Return, word for word, only the lines of the data below that lie between the line with "### Motion API" and the line with "base: root_vx (m/s), root_vy", those two lines included.

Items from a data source
**********

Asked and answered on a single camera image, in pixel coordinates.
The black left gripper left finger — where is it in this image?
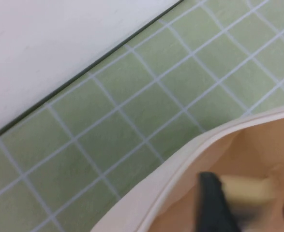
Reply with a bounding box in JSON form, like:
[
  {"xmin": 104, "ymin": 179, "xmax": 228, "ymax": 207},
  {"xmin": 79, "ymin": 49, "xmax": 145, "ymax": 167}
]
[{"xmin": 197, "ymin": 171, "xmax": 243, "ymax": 232}]

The yellow eraser with barcode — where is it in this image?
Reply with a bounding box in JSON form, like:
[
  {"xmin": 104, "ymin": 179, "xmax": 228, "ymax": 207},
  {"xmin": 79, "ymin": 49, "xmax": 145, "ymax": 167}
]
[{"xmin": 218, "ymin": 174, "xmax": 279, "ymax": 208}]

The cream paper bag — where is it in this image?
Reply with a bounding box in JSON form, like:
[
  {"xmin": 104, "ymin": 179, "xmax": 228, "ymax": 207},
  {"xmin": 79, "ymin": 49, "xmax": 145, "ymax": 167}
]
[{"xmin": 90, "ymin": 105, "xmax": 284, "ymax": 232}]

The green grid cutting mat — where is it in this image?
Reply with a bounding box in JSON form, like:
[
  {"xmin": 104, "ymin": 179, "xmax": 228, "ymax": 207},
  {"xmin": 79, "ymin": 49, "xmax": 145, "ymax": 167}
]
[{"xmin": 0, "ymin": 0, "xmax": 284, "ymax": 232}]

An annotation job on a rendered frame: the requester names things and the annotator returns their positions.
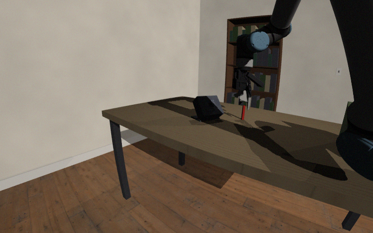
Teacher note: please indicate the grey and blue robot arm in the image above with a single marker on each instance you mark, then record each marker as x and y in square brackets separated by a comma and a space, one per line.
[355, 22]

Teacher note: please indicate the dark grey panel with hole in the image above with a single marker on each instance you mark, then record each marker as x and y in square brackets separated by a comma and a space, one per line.
[207, 108]

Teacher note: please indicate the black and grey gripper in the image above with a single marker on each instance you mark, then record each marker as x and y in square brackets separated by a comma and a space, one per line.
[243, 84]

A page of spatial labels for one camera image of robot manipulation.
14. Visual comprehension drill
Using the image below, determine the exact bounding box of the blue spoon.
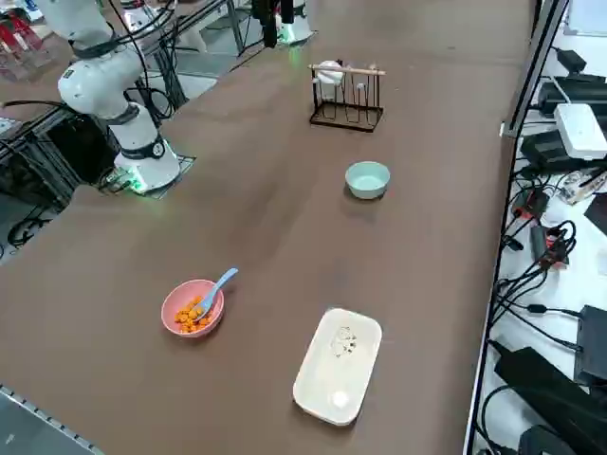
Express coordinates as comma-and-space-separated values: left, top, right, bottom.
193, 267, 240, 324

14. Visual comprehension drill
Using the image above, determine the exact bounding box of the orange popcorn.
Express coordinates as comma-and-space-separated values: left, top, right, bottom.
172, 295, 212, 333

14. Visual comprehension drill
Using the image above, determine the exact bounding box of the green bowl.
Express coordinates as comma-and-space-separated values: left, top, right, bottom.
344, 160, 392, 201

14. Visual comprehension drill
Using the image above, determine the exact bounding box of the pink bowl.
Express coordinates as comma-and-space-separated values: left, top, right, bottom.
160, 279, 226, 337

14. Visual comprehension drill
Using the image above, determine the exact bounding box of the white smiley mug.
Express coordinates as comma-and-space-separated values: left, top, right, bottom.
316, 60, 346, 101

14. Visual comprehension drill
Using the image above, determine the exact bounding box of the black power adapter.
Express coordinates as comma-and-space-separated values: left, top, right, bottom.
520, 130, 587, 173
572, 304, 607, 388

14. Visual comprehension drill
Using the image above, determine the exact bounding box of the white rectangular plate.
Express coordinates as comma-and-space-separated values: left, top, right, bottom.
291, 307, 384, 428

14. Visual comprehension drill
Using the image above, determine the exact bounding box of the long black device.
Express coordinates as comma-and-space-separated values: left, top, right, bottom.
494, 347, 597, 430

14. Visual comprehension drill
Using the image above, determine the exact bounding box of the black wire cup rack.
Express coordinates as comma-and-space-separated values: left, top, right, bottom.
308, 61, 386, 135

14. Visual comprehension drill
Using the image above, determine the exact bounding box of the black equipment frame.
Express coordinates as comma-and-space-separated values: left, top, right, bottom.
0, 111, 120, 214

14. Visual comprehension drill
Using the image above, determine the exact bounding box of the aluminium frame post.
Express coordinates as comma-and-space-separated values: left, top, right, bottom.
500, 0, 570, 139

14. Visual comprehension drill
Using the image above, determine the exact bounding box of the aluminium table rail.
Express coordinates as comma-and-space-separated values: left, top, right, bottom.
0, 382, 103, 455

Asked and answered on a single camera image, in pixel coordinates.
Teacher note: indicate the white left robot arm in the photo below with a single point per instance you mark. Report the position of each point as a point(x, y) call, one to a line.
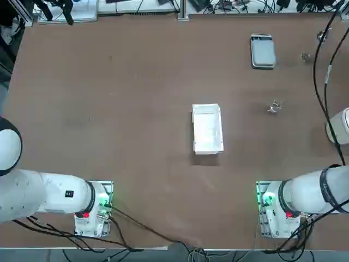
point(54, 196)

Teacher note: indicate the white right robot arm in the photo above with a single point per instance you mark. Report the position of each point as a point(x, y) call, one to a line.
point(305, 196)

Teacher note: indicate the white plastic bin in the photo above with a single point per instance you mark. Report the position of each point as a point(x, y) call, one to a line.
point(207, 131)

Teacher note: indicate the silver digital kitchen scale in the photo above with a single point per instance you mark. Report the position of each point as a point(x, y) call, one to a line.
point(262, 53)

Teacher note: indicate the white board tray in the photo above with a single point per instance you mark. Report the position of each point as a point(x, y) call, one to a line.
point(81, 15)

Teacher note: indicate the black tripod stand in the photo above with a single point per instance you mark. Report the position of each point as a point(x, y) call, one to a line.
point(68, 13)

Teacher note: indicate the white lidded trash can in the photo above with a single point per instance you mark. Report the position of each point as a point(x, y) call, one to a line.
point(339, 125)

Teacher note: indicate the clear bottle with metal cap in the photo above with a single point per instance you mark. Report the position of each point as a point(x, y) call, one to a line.
point(323, 35)

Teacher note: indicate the large black power adapter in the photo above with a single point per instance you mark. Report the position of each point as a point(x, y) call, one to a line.
point(313, 2)

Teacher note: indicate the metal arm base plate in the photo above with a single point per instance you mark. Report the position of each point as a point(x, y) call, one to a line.
point(265, 233)
point(107, 230)

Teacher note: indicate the aluminium post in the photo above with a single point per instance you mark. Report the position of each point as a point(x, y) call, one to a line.
point(183, 9)

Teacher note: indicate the aluminium frame rail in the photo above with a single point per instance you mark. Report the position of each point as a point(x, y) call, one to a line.
point(26, 13)

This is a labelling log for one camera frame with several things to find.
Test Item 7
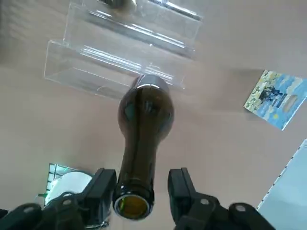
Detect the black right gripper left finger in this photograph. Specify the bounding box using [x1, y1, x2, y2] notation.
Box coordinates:
[0, 168, 118, 230]

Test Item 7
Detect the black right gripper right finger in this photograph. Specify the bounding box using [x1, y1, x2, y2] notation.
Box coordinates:
[169, 167, 276, 230]

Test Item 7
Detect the slope-shouldered dark wine bottle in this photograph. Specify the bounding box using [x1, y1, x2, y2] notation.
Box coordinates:
[112, 74, 175, 220]

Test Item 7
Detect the clear acrylic stepped shelf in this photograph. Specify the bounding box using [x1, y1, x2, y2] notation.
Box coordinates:
[44, 0, 204, 98]

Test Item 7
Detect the blue printed paper bag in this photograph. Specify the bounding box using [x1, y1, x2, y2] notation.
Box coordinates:
[243, 69, 307, 131]

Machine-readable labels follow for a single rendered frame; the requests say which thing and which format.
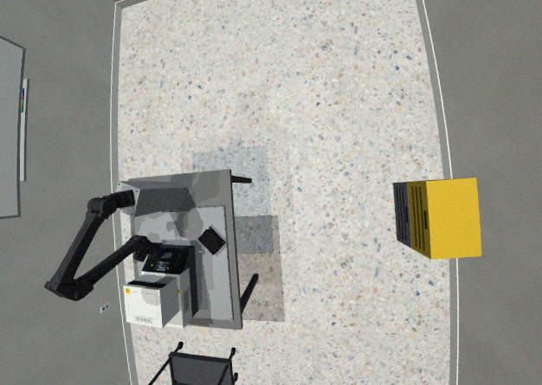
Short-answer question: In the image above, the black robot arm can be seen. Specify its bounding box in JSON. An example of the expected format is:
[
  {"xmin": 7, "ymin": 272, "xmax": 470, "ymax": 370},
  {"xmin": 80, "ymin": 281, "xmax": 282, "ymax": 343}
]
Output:
[{"xmin": 44, "ymin": 189, "xmax": 154, "ymax": 301}]

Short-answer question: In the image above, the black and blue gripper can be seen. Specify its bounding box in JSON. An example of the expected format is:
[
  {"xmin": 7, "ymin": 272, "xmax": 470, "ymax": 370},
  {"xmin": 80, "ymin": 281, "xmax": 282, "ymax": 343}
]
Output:
[{"xmin": 147, "ymin": 242, "xmax": 164, "ymax": 259}]

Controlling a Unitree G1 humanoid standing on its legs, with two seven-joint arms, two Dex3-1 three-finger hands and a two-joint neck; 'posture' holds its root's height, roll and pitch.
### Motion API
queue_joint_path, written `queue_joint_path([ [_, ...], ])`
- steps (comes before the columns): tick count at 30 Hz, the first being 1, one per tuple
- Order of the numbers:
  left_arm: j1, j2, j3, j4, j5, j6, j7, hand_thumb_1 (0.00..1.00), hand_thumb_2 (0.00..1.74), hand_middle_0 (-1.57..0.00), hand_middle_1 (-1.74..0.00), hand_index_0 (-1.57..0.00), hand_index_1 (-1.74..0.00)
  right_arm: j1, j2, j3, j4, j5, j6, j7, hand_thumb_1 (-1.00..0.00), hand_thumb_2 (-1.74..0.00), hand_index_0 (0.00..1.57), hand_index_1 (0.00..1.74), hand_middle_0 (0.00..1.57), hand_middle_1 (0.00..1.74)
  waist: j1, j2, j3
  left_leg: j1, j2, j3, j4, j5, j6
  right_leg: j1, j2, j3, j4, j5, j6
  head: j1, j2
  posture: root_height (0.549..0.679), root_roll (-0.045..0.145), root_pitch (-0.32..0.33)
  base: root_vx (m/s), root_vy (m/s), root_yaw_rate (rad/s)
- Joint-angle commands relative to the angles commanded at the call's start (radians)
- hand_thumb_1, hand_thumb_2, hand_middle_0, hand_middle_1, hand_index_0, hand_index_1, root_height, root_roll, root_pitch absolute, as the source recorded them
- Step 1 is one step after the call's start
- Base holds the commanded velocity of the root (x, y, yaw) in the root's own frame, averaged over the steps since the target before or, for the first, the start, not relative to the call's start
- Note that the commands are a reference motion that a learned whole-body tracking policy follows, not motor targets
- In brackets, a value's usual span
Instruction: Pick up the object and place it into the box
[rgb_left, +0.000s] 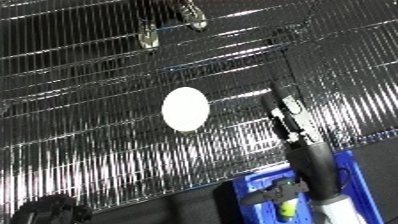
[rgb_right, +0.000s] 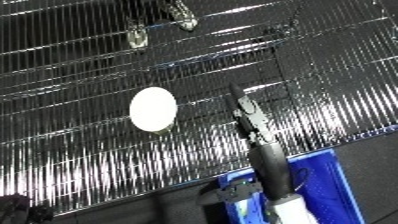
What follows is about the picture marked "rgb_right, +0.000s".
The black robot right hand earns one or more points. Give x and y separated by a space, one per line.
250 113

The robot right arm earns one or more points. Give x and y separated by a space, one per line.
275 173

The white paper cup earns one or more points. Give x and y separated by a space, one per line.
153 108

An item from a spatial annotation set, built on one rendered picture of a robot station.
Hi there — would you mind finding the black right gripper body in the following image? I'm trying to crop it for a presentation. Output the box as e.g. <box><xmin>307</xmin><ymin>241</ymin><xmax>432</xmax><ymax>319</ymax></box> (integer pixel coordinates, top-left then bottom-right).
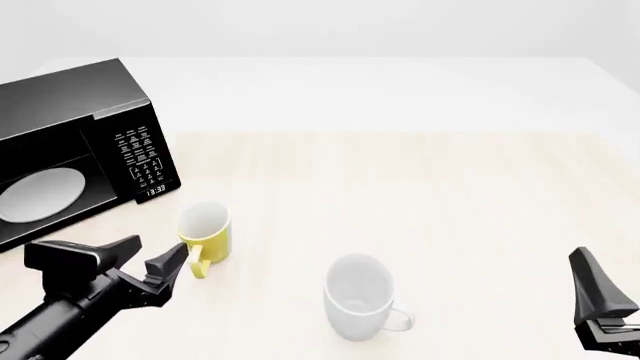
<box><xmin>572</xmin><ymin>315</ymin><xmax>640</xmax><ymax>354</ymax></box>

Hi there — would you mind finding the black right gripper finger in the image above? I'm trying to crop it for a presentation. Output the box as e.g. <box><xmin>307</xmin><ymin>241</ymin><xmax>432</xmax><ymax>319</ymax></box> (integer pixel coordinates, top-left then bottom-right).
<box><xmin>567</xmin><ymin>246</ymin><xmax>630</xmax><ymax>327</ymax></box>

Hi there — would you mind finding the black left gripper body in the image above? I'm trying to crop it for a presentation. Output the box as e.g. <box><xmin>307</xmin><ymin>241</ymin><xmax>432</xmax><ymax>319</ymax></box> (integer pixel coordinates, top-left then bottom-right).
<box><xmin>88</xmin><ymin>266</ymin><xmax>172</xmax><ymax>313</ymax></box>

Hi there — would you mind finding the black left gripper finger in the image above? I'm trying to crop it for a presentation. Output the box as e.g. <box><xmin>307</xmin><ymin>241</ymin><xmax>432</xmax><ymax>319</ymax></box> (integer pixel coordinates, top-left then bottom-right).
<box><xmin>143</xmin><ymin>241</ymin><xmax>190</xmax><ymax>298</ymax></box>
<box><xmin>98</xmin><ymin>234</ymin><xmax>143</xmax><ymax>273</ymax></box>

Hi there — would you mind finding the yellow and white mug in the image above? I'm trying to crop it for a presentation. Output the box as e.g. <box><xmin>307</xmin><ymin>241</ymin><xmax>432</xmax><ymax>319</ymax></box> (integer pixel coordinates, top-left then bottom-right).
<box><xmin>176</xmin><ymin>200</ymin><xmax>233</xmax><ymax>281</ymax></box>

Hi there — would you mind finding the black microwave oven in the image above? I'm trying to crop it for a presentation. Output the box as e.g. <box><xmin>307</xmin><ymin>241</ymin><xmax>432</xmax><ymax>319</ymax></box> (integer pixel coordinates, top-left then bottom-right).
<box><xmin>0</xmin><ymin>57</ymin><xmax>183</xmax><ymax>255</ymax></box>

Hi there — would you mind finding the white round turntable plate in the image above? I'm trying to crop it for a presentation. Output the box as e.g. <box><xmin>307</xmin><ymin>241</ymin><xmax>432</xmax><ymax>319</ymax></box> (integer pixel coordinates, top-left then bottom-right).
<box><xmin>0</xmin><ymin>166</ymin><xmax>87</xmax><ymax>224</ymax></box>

**********

WRITTEN RESPONSE >>
### Motion API
queue_joint_path, written `queue_joint_path([ [_, ...], ])`
- steps (comes before the columns): tick count at 30 Hz, the first being 1, one per tuple
- Order of the numbers:
  left_arm: j1, j2, j3, j4, j5, j6, j7, hand_thumb_1 (0.00..1.00), hand_thumb_2 (0.00..1.74), hand_middle_0 (-1.57..0.00), hand_middle_1 (-1.74..0.00), hand_index_0 (-1.57..0.00), hand_index_1 (-1.74..0.00)
  right_arm: j1, j2, j3, j4, j5, j6, j7, hand_thumb_1 (-1.00..0.00), hand_thumb_2 (-1.74..0.00), hand_index_0 (0.00..1.57), hand_index_1 (0.00..1.74), hand_middle_0 (0.00..1.57), hand_middle_1 (0.00..1.74)
  waist: j1, j2, j3
  left_leg: j1, j2, j3, j4, j5, j6
  right_leg: j1, j2, j3, j4, j5, j6
  head: j1, j2
  posture: root_height (0.549..0.679), root_roll (-0.045..0.145), root_pitch (-0.32..0.33)
  base: root_vx (m/s), root_vy (m/s), root_yaw_rate (rad/s)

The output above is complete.